**Task description:** Drop the images; return everything else in the listing below exactly.

:: Recorded data

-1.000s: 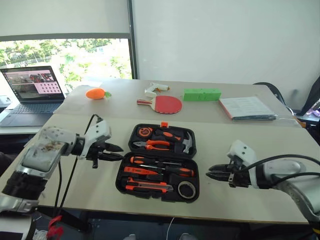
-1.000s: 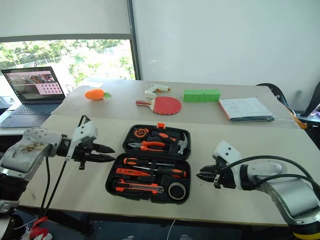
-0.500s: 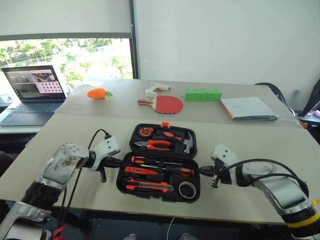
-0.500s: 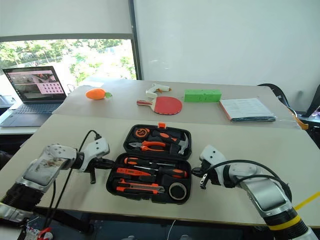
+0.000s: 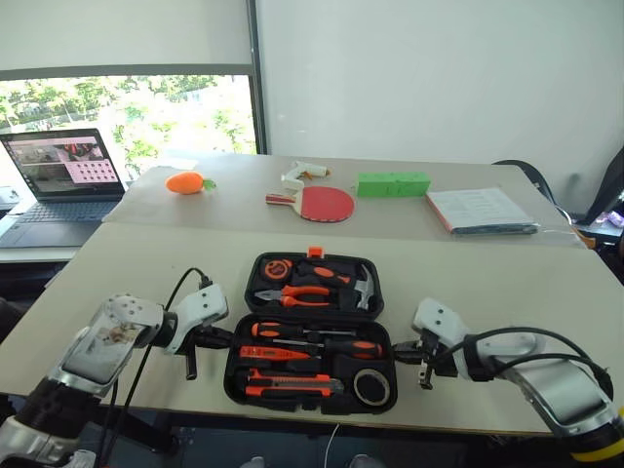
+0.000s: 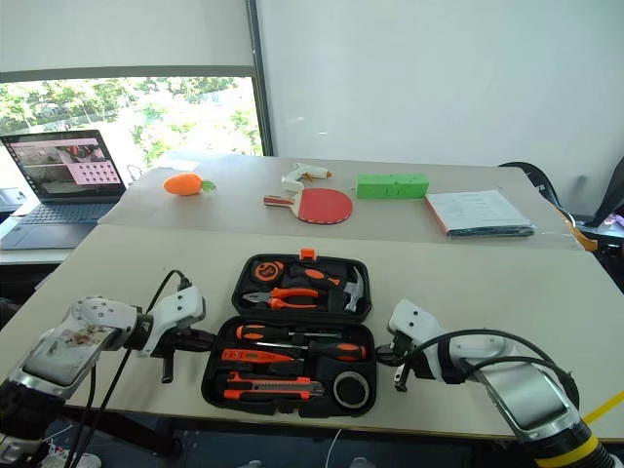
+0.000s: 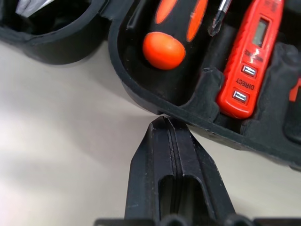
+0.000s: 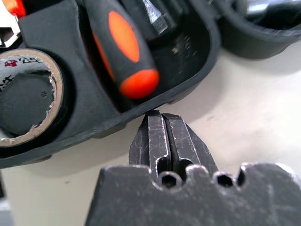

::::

**Exercise output:**
-1.000s: 
-1.000s: 
-0.500s: 
-0.500s: 
+0.000s: 
+0.000s: 
+0.000s: 
+0.000s: 

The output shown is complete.